The following Actors are the key entities that interact with the security use cases such as secure catalog service and secure order fulfillment. Here is a short description of each of the Actors:

Client

The subscriber to the online portal.

Online Portal

Also referred to as eRewards portal, a Web portal application that provides personalized access and a point of entry to multiple business services.

Trading Partner

A service provider organization that provides a business service to the service requester (Client).

eRewards PortalLogical View

Based on the use cases, let's take a look now at what we have as a conceptual model of our Web-based business portal. Figure 14-3 illustrates the logical representation of the Web-based business portal.

Figure 14-3. Logical View of eRewards portal

In Figure 14-4, we see our three main services in the portal. They connect to the merchant service at our trading partner and use an external Identity Provider for identity management. All of the transactional data is stored in our warehouse database.

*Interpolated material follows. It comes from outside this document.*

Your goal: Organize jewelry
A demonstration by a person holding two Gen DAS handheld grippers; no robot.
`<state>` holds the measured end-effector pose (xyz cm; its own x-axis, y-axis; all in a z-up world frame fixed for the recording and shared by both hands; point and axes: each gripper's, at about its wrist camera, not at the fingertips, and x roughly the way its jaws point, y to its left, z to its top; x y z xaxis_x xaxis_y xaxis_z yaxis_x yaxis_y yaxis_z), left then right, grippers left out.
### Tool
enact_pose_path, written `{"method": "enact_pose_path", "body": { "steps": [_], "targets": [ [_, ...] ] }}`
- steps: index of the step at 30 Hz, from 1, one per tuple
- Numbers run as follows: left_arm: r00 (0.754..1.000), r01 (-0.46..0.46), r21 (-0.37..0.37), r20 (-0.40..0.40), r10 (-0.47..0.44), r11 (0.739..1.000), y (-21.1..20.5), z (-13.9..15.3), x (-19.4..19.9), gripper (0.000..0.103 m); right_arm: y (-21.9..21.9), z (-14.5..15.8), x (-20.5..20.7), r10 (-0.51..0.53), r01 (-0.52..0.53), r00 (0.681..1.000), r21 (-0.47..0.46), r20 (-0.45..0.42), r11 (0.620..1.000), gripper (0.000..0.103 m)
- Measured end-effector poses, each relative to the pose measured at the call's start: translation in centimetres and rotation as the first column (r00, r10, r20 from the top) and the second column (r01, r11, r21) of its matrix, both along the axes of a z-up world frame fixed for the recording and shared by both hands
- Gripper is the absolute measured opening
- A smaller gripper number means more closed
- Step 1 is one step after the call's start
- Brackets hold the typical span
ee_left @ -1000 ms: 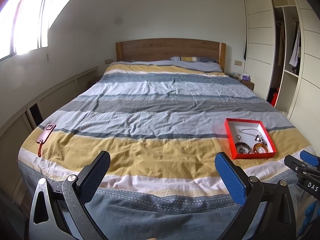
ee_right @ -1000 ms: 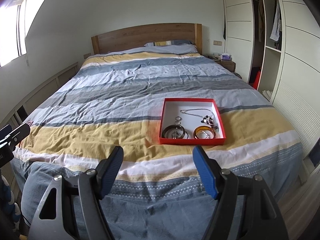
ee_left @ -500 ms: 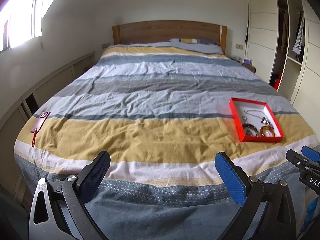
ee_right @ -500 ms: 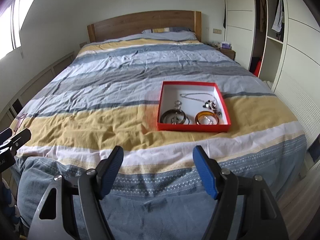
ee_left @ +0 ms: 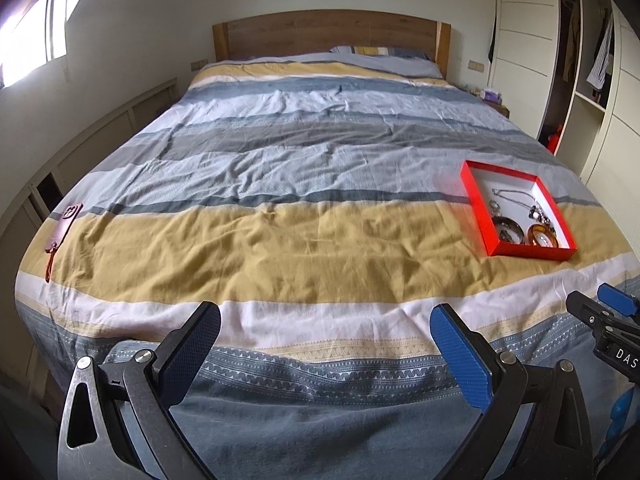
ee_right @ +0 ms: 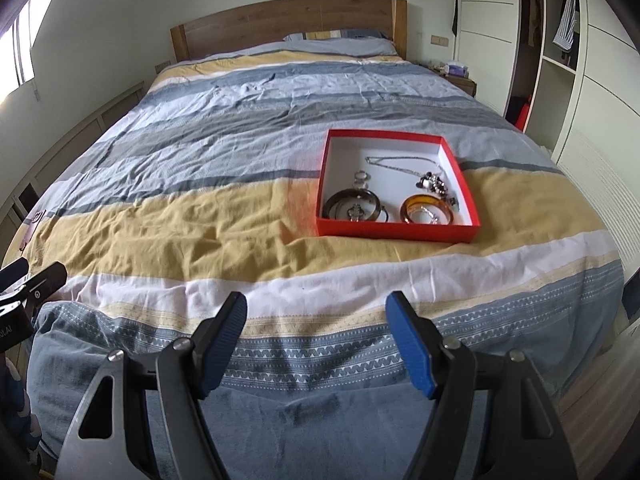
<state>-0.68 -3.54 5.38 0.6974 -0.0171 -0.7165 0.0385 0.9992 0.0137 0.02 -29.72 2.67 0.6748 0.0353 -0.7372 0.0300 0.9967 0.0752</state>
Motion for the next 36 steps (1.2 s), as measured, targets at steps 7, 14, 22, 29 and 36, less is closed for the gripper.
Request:
{"method": "enact_pose_path", "body": {
  "steps": [7, 14, 22, 29, 36],
  "targets": [
    [0.999, 0.007, -0.005, -0.032, -0.007, 1.000, 0.0, -1.2, 0.9, 0.102, -0.3, -1.0, 0.8, -0.005, 0.005, 1.000, -0.002, -0.027, 1.000, 0.070],
    [0.998, 0.011, -0.011, -0.065, -0.012, 1.000, -0.1, -2.1, 1.7, 0.102, -0.5, -1.9, 1.3, -0.013, 0.013, 0.999, -0.006, -0.050, 1.000, 0.070],
    [0.996, 0.025, -0.015, -0.089, -0.026, 1.000, -0.3, -2.9, 1.9, 0.103, -0.5, -2.7, 1.6, -0.013, 0.012, 0.998, -0.009, -0.069, 1.000, 0.070],
    [0.995, 0.041, -0.024, -0.094, -0.043, 0.999, -0.5, -3.0, 1.9, 0.103, -0.5, -2.8, 1.6, -0.015, 0.015, 0.997, -0.009, -0.070, 1.000, 0.070],
    [0.994, 0.039, -0.028, -0.101, -0.042, 0.999, -0.3, -3.2, 1.9, 0.102, -0.8, -2.9, 1.6, -0.018, 0.017, 0.997, -0.011, -0.069, 1.000, 0.070]
  ]
}}
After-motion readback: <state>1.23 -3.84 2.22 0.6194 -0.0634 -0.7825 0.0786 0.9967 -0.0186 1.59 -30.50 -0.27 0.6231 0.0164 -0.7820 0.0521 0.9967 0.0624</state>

Figure 14-4. eRewards portal: high-level application architecture

System Environment

We assume the eRewards portal and the service providers work together as a medium-scale business application hosted using heterogeneous platforms including Solaris, Linux, and Microsoft Windows. The portal runs on a J2EE 1.4-compliant application server that also provides support for RPC and document-style Web services. No vendor-specific application server extension features will be used. The portal and the underlying service providers make use of an external trusted Identity Provider for authentication, authorization, single sign-on, and identity management services.